The post Cold War environment brought many changes to Altus AFB. On 1 June 1992, the Air Force reorganized and the Military Airlift Command (MAC) disestablished. In its place the new Air Mobility Command (AMC) was activated, which placed MAC's strategic and tactical airlift aircraft and SAC's aerial refueling aircraft under a single command. Second, the 443d Airlift Wing and the 340th Air Refueling Wing were inactivated, with the latter's aircraft transferred to the 19th Air Refueling Wing at Robins AFB, Georgia.

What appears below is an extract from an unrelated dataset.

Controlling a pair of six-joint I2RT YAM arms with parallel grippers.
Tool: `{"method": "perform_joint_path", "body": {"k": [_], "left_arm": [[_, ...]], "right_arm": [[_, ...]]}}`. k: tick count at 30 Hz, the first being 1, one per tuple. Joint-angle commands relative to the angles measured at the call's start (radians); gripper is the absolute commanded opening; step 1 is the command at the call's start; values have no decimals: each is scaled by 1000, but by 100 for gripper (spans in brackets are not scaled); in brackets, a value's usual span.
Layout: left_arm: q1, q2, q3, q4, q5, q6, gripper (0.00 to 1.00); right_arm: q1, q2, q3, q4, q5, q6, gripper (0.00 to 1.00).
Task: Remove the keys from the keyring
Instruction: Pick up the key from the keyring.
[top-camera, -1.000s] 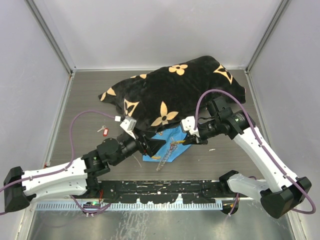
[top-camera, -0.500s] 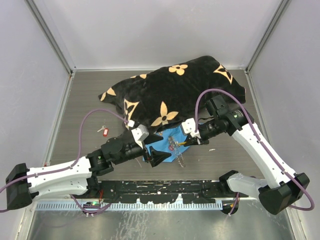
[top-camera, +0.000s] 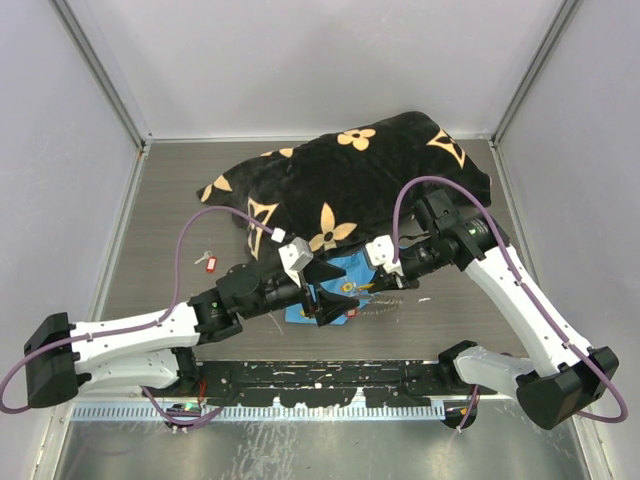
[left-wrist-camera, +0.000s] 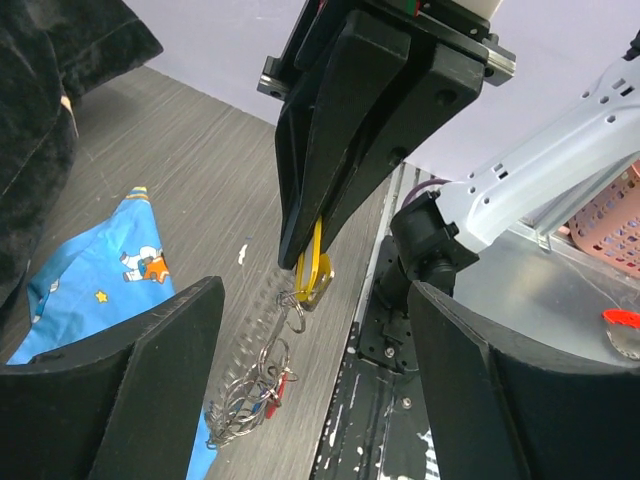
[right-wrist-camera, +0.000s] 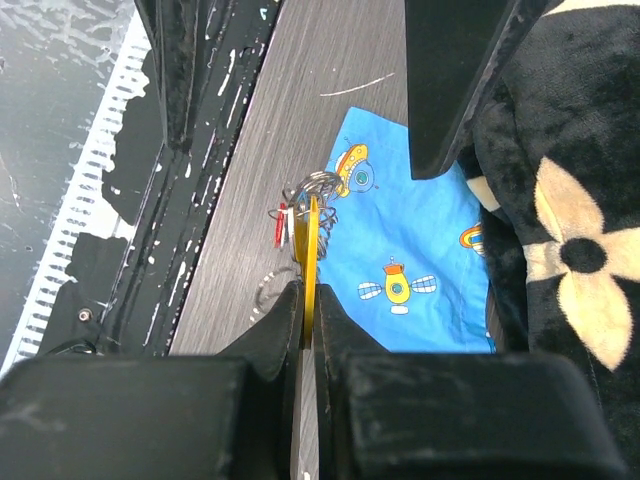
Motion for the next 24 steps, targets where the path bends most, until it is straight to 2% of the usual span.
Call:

On 1 October, the first Air Mobility Wing (AMW), the 97th Air Mobility Wing (97 AMW), arrived Altus without personnel or equipment, having formerly been designated as SAC's 97th Bombardment Wing and having been transferred from the deactivating Eaker AFB, Arkansas as a result of Base Realignment and Closure (BRAC) action. The 97 AMW was tasked with flight crew formal training unit (FTU) responsibilities for the C-141 and C-5 aircrew, and with the closure of Castle AFB, California due to BRAC action, concurrently assumed FTU responsibilities for KC-135E/R/T flight crews. On 1 July 1993, the 97th was transferred from AMC to the newly established Air Education and Training Command (AETC) as part of a USAF initiative to move most FTU activities to AETC.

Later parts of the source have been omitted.